This image above - this is how my blog must be feeling right now - neglected, almost forgotten, lying below a thick layer of dust, weeping. I haven't seen the dashboard in ages. I haven't visited any blog in a long time. I don't even remember what I wanted to write about when something really touched me. This was not the case earlier. Back then, I remembered everything too well. I used to create a blog post in my mind while travelling, reading or even working. It used to give me a kick when I met someone interesting and he had a lot to offer that could make a brilliant blog post.
And now, today, I have to think before writing anything. Not that I don't have any subject left. But there is no motivation to blog. I love to write here, about any damn thing, without thinking or expecting any comments, opinions or views about the post. I love comments. It feels good when people read you and leave a comment behind. But since I have been so irregular here, I do not expect people to read me regularly.

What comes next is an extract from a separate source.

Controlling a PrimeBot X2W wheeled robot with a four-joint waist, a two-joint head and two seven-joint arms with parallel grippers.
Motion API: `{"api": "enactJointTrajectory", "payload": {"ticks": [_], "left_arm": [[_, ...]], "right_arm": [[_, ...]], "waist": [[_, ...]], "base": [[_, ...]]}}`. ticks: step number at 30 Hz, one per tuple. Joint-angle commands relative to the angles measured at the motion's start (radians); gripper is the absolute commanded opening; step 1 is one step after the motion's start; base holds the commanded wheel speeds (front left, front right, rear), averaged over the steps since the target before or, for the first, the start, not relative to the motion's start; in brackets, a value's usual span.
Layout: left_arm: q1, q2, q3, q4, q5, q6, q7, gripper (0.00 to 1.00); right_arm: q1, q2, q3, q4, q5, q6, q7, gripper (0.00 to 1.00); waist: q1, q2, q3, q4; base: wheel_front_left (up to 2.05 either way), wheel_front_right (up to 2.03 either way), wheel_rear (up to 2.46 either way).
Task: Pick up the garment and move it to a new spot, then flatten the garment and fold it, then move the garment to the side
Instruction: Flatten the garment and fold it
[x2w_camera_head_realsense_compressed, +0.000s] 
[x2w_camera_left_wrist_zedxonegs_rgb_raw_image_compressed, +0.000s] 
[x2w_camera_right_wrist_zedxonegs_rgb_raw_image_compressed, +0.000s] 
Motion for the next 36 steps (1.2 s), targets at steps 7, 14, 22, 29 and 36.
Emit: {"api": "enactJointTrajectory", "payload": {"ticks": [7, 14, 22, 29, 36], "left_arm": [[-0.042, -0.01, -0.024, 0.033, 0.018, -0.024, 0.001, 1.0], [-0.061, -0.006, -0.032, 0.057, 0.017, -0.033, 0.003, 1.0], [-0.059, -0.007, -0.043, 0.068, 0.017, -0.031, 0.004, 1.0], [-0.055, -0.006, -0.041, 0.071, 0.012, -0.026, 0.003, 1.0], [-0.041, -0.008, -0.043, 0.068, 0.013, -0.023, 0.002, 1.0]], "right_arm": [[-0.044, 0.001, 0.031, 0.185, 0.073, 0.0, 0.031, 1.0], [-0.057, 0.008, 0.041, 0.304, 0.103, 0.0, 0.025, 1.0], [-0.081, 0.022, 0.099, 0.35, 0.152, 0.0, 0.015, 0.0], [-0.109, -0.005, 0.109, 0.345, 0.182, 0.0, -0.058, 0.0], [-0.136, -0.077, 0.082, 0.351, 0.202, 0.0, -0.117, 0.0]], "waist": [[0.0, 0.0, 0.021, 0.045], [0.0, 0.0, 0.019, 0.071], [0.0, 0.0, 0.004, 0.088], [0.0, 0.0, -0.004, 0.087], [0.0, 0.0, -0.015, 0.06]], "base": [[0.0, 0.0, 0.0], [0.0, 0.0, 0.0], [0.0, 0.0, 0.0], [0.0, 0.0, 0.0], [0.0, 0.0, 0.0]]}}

Apart from being busy, I have been in a very "sorting out everything" mood. This includes from small things like books and mail accounts to big things like work and finances. I have never been a kind of person who will have fancy savings. There was a time when I had a good enough bank balance. But not anymore. I invest some money if I feel like, or just spend them. I get a lot of gyaan as to how I am simply wasting my life. But buying a fancy watch makes me happier than having some security in my bank account. I would rather take my mom out for shopping than buy some shares regularly. Yes, foolish. I know. But I had good enough savings. Enough to survive for 2-3 years easily. But I lost it overnight. Had I spent that, then probably I wouldn't be thinking about that even today.
To each one's own when it comes to savings and spending. Neither will take you anywhere. Or it might just take you somewhere, who cares. Life is all about living. Go live it the way you want to, for you might not be alive to see what happens tomorrow.
Enough of ranting for now. I am soon going to write about my experience at Wagah border. But when I am in mood and I have some time. Until then, nothing!